Abstract
Mobilization strategies are an essential part of political parties’ campaign communication. By mobilizing voters and supporters, parties promote civic participation in politics, the forms of which have multiplied given the possibilities of user activities on social media. To define their online mobilization strategies, parties have to choose which forms of participation (e.g., voting, donating, or liking or sharing a post) they will seek to mobilize. Understanding mobilization as a communicative appeal to engage audiences in participatory actions, in our study we conceptually linked parties’ mobilizing appeals with three campaign functions—information, interaction, and mobilization—to systematize different types of mobilization.

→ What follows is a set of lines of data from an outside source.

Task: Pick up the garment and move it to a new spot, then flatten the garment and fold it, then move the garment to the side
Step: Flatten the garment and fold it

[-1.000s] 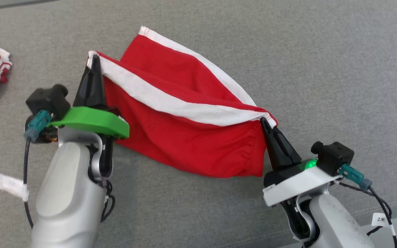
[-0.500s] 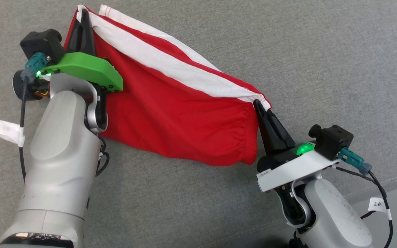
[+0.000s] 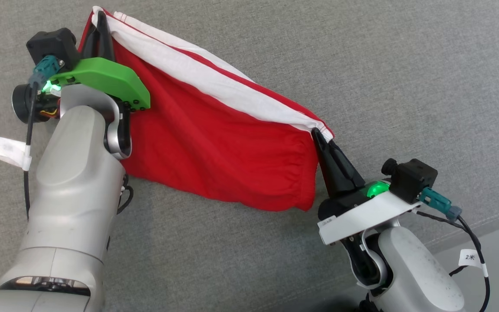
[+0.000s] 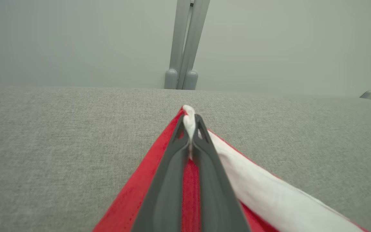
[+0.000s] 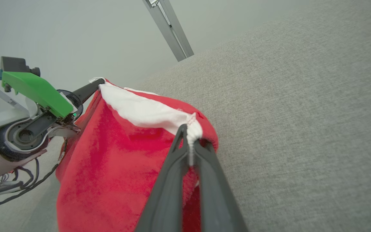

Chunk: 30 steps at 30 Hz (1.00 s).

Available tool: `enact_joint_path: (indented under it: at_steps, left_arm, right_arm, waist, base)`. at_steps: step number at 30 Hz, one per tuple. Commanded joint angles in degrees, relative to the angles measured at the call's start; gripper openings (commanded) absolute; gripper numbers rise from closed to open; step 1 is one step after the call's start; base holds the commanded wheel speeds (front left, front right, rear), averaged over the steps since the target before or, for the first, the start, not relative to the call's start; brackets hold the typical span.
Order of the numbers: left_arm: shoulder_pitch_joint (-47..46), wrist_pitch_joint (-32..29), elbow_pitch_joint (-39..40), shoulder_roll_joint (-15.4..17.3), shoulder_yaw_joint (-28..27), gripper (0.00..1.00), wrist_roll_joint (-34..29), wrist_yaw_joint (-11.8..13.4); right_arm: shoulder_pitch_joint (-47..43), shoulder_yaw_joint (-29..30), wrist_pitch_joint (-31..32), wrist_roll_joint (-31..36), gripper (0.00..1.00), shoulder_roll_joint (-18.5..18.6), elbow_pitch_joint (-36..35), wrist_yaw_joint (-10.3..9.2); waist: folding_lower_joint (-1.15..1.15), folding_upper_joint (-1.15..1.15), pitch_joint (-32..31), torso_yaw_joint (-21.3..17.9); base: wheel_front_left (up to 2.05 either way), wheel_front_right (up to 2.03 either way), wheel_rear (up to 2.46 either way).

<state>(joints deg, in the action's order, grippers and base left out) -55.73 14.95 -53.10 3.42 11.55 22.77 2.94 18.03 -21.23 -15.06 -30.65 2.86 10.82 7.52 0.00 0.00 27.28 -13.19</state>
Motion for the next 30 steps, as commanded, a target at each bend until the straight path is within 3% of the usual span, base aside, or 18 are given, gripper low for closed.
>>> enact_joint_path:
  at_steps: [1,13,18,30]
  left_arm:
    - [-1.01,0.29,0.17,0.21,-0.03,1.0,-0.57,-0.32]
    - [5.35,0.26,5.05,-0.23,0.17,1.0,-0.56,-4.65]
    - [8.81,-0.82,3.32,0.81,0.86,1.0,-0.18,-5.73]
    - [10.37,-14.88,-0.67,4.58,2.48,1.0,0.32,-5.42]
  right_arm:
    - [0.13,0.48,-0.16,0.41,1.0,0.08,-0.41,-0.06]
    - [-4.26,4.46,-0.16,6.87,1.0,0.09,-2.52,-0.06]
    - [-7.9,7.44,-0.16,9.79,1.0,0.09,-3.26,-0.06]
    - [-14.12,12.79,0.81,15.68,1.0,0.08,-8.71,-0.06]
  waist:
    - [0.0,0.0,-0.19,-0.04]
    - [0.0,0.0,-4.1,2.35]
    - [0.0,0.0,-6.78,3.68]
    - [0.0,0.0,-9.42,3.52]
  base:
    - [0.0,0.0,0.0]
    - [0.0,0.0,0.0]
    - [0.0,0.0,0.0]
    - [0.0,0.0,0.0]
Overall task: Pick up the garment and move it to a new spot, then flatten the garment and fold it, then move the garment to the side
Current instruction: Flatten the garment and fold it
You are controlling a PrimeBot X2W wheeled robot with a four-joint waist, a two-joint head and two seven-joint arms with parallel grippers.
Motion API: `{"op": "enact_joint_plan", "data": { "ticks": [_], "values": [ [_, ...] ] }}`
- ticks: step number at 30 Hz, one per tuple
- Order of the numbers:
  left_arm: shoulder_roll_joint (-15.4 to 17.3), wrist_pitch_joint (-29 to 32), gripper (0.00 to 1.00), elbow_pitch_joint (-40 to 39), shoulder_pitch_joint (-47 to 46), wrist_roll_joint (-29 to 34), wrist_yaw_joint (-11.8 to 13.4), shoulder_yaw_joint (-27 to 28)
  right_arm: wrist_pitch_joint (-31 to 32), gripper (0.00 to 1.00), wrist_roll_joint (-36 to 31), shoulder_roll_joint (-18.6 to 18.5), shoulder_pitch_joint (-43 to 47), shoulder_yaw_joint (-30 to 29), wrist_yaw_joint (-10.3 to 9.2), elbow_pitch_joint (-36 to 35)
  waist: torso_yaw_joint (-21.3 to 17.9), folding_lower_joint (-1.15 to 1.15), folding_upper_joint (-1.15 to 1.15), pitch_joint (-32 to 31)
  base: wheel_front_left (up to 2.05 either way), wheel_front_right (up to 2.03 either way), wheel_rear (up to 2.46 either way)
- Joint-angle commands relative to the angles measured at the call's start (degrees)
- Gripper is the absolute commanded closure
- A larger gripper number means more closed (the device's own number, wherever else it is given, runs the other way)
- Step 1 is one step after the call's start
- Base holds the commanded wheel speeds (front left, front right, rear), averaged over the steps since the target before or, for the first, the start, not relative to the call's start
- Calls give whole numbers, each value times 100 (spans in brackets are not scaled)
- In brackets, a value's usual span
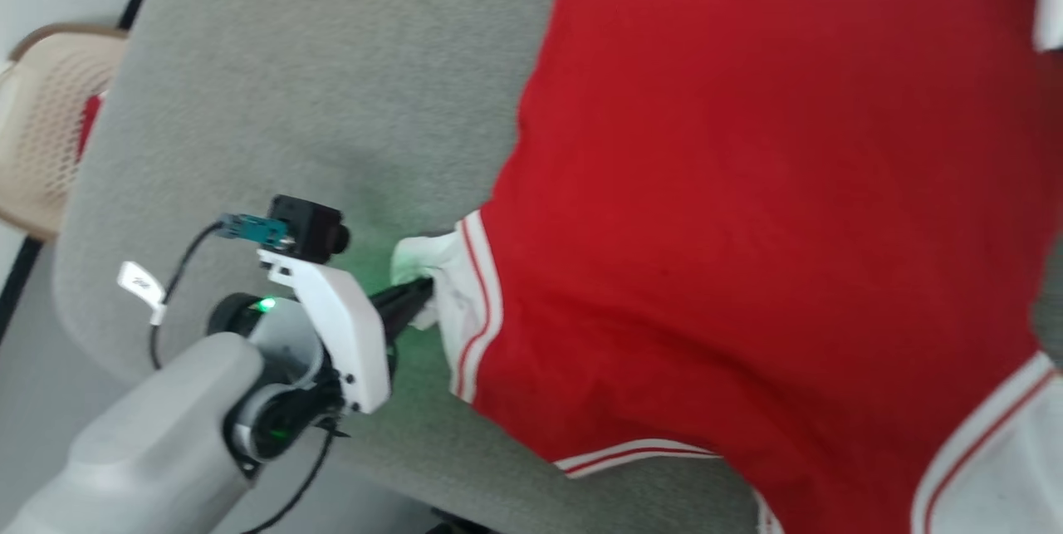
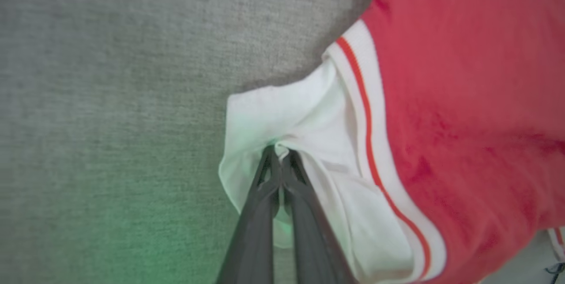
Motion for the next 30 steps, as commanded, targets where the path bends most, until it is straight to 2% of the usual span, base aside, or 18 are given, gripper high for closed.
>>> {"op": "enact_joint_plan", "data": {
  "ticks": [1,3,8,13,16,21,26,30],
  "values": [
    [42,-33,100,119,29,20,111,24,31,100,117,82,284,122,-2,61,-197,0,0,-120,0,0,0],
    [180,-72,100,83,70,-1,151,96,-89,100,543,58,377,533,-1,-241,-406,0,0,-211,0,0,0],
    [554,-110,100,-49,187,6,330,209,-93,100,1667,-331,1001,1559,-3,-1460,-934,0,0,-447,0,0,0],
    [858,-115,100,-236,336,-48,434,282,116,100,2563,-809,2009,1887,-3,-2935,-1353,0,0,-681,0,0,0],
    [987,-111,100,-330,401,-93,499,322,309,100,2907,-986,2747,1785,-3,-3801,-1548,0,0,-814,0,0,0],
    [1135,-61,100,-481,514,-91,590,307,824,100,3168,-992,4241,1229,-3,-5211,-1757,0,0,-987,0,0,0],
    [1161,-39,100,-630,524,-75,639,296,1198,100,2993,-552,5742,455,-3,-6360,-1823,0,0,-1007,0,0,0],
    [1152,-23,100,-674,470,-54,674,298,1143,100,2767,-11,6536,17,-3,-6719,-1821,0,0,-959,0,0,0]
  ]
}}
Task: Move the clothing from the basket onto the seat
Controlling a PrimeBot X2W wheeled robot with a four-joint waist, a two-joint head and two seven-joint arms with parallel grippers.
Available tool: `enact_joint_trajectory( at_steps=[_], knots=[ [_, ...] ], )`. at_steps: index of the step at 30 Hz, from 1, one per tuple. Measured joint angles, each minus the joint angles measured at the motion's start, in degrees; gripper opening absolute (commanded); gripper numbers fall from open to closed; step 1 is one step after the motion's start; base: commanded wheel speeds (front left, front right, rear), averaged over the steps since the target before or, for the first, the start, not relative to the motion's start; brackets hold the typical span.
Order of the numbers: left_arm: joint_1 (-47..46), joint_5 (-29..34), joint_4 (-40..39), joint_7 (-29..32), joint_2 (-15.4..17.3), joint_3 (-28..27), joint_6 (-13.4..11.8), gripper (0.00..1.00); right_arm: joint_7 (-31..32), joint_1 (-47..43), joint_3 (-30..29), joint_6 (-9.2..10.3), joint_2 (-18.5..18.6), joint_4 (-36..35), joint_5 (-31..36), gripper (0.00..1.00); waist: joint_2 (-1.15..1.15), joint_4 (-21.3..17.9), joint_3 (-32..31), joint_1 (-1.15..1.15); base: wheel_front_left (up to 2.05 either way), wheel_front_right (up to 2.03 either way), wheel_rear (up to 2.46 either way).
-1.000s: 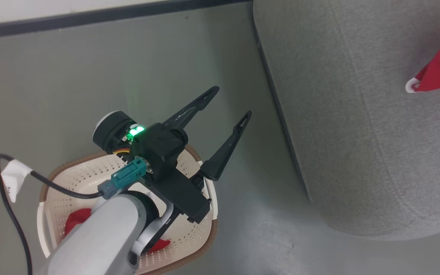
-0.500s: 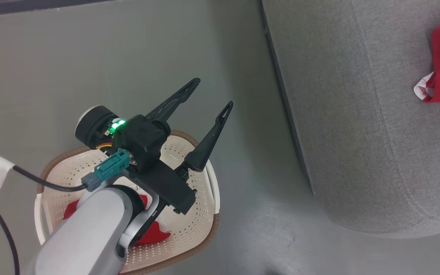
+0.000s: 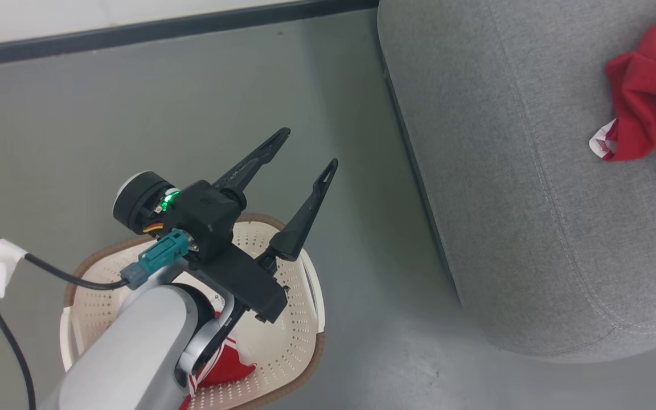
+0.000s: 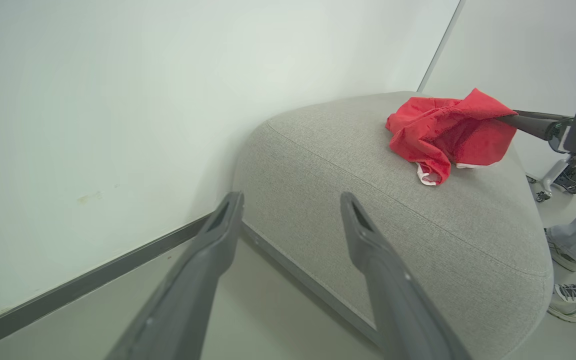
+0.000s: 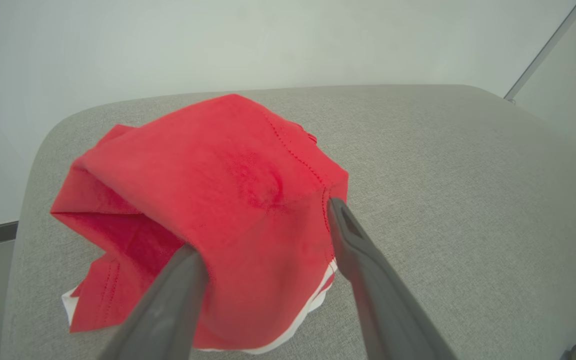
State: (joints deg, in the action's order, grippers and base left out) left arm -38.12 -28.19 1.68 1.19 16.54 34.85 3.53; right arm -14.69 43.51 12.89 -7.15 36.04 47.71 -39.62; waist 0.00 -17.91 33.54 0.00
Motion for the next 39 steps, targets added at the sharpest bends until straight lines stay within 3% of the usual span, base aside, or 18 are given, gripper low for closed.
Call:
enact_joint_trajectory(
  at_steps=[6,17,26,39],
  knots=[
    [0.92,-0.75,2.16,-2.81,-0.38,-1.48,0.0,1.0,0.0,-2.74,-0.19,0.01,0.87,-1.45,0.87,1.0,0.0,0.19,-3.11,0.0,0.0,0.0,0.0],
    [6.45,-3.9,7.21,-7.67,-1.32,-4.3,-1.08,1.0,0.0,-10.21,-3.12,0.01,2.55,-12.17,4.38,1.0,-0.01,1.22,-11.21,0.0,0.0,0.0,0.0],
    [11.7,-6.76,10.92,-10.99,-3.23,-6.55,-3.09,1.0,0.0,-19.0,-4.32,0.0,-2.75,-21.6,5.27,1.0,-0.01,3.9,-19.04,-0.01,0.0,0.0,0.0],
    [17.97,-8.59,13.41,-13.43,-3.33,-10.9,-5.77,1.0,0.0,-27.42,-6.71,0.09,-8.38,-33.79,5.04,1.0,-0.01,11.29,-25.14,-0.01,0.0,0.0,0.0]
  ],
)
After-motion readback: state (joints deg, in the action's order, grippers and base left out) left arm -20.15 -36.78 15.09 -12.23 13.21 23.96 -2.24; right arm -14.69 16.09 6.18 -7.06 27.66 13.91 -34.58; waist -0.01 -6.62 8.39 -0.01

We applied that categorization to the social media campaigns of parties and top candidates in Germany and conducted a manual quantitative content analysis of 1,495 Facebook and 1,088 Instagram posts published in the run‐up to the 2021 federal election. Results show that parties primarily mobilized their audiences to vote and seek out more information (e.g., on the party’s website). Although user reactions are generally an important factor of performance on social media, parties mostly avoided calls to like, share, or comment on posts. When compared, the strategies of parties and candidates indicate that mobilization is more the task of parties than of candidates. Differences between Facebook and Instagram can be attributed to the different technical affordances of the platforms. Because Facebook, unlike Instagram, supports clickable links in posts, parties are more likely to encourage users on Facebook to seek out more information online.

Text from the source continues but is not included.